Yoenis Cespedes wasn't supposed to come back to the Mets. The Mets weren't supposed to dole out the money to keep the Cuban slugger. To pony up and spend has not been the Mets' modus operandi in the post-Madoff world. It was very well understood that once Cespedes arrived in Flushing that he would not be coming back, the Wilpons simply wouldn't allow it. And so the World Series ended, and Cespedes wandered to free agency. It was supposed to be the end.
Neil Walker arrived, and Asdrubal Cabrera followed him. The lovable Bartolo Colon returned, as did Jerry Blevins. Antonio Bastardo was brought in to shore up the bullpen, and Alejandro De Aza came to town. The greatest sin of all, mediocrity, was brought to the Mets' doorstep, like a dead squirrel from the jaws of a cat. De Aza, a pretender to the throne of center field. Cespedes is no maestro there, but De Aza is worse. He is a worse hitter, a worse defender, and most of all, he is not Cespedes. Though the Mets had a perfectly adequate, and actually somewhat admirable winter without Cespedes, it all felt lesser than whole without him.
Not anymore.
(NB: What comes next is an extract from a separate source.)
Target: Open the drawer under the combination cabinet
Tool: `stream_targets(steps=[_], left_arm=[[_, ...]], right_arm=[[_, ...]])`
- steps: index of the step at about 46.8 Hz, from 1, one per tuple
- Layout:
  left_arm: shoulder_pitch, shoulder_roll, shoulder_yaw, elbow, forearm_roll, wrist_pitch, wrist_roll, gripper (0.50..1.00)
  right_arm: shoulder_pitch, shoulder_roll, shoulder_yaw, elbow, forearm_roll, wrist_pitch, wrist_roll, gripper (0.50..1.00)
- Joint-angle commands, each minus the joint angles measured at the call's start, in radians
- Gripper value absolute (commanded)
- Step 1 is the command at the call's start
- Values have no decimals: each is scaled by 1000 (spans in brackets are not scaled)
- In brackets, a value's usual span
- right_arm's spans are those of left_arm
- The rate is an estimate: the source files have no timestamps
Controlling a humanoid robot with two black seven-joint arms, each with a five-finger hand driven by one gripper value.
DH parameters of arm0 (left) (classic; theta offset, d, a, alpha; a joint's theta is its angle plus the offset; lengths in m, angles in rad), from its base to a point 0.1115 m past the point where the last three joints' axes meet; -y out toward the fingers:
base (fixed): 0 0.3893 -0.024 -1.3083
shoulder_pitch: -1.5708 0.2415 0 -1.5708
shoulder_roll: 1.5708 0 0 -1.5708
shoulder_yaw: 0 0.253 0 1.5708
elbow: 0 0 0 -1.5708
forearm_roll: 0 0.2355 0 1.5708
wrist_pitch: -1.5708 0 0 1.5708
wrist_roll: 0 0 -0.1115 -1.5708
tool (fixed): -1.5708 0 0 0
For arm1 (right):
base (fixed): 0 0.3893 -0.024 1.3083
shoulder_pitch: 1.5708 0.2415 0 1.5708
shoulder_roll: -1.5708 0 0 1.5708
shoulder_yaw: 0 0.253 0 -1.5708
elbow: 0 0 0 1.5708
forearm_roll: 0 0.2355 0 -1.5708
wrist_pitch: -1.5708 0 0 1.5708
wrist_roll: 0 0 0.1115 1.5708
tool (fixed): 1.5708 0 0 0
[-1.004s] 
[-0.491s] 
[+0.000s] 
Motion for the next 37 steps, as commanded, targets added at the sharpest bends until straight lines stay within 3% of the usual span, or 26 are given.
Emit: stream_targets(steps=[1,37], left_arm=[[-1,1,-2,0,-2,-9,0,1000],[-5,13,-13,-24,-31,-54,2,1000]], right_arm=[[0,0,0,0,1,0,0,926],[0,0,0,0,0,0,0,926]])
After nearly losing him to the hated rival Washington Nationals, the Mets have re-signed Cespedes to a three year, $75 million dollar deal. The contract includes an opt-out clause after the first year. His $25 million average annual salary is tied for the highest rate of all time. If he opts out after the first year, he'll walk away with $27.5 million.
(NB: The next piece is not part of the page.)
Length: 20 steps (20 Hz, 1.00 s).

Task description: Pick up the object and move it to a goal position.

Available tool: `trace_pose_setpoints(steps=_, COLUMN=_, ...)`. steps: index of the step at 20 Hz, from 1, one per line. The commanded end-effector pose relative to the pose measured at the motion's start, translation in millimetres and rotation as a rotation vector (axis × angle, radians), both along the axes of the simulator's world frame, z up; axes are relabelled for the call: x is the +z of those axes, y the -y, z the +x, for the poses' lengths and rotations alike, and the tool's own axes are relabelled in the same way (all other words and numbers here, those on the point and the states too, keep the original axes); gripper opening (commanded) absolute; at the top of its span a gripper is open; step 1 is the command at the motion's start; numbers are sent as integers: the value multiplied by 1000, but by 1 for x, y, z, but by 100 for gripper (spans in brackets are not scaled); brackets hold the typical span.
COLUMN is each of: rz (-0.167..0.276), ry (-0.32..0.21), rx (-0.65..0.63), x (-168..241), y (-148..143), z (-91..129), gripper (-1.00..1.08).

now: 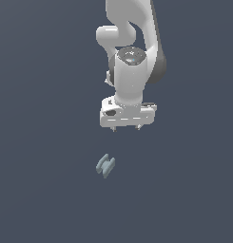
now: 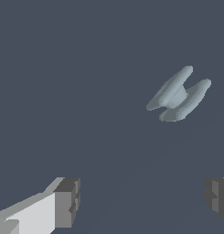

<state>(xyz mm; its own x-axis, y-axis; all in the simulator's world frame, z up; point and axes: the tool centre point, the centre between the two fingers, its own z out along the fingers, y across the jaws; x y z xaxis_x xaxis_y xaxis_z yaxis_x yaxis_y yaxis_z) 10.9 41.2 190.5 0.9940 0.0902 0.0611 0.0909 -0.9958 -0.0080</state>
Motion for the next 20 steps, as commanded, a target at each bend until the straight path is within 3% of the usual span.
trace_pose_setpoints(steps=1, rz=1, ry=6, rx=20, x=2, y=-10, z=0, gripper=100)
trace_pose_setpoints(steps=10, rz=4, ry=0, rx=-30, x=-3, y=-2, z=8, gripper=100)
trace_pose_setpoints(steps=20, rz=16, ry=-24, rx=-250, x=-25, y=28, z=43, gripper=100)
The Nationals reportedly offered Cespedes $100 million over five years, but he has opted to stay in New York and take a higher AAV. The opt-out clause also allows him to dive into a 2016 free agent class that seriously lacks talent. There's a good chance that the two years following the opt-out clause are naught but window dressing for a humongous one-year pillow deal. It's not as much a three-year deal as much as it's a one-year deal with a two-year player option. Even if it is, it's a massive victory for the Mets and their fans.
How could they not have fallen so deeply in love with him? In 57 games, he launched 17 home runs deep into the night while hitting .287/.337/.604. He was worth 2.7 fWAR in that short span. The 6.7 fWAR he posted between New York and Detroit were far and away the most he's ever posted in a single season, and it's more than likely that he will fall back down to Earth in incredible fashion in 2016. In reality though, it doesn't matter.
The Mets are a complete team, center field defense or not. Consider this possible lineup:
- Curtis Granderson
- Neil Walker
- Yoenis Cespedes
- Lucas Duda
- David Wright
- Travis d'Arnaud
- Michael Conforto
- Asdrubal Cabrera
For one small moment, though, and for at least one season, Mets fans can rejoice. What was lost has been found. The Mets didn't need a Mike Trout or a Bryce Harper to make them great. They needed a Cespedes. They have one now. The payroll has ballooned to near $140 million. That's small for a major market team but it's manna from heaven for Mets fans.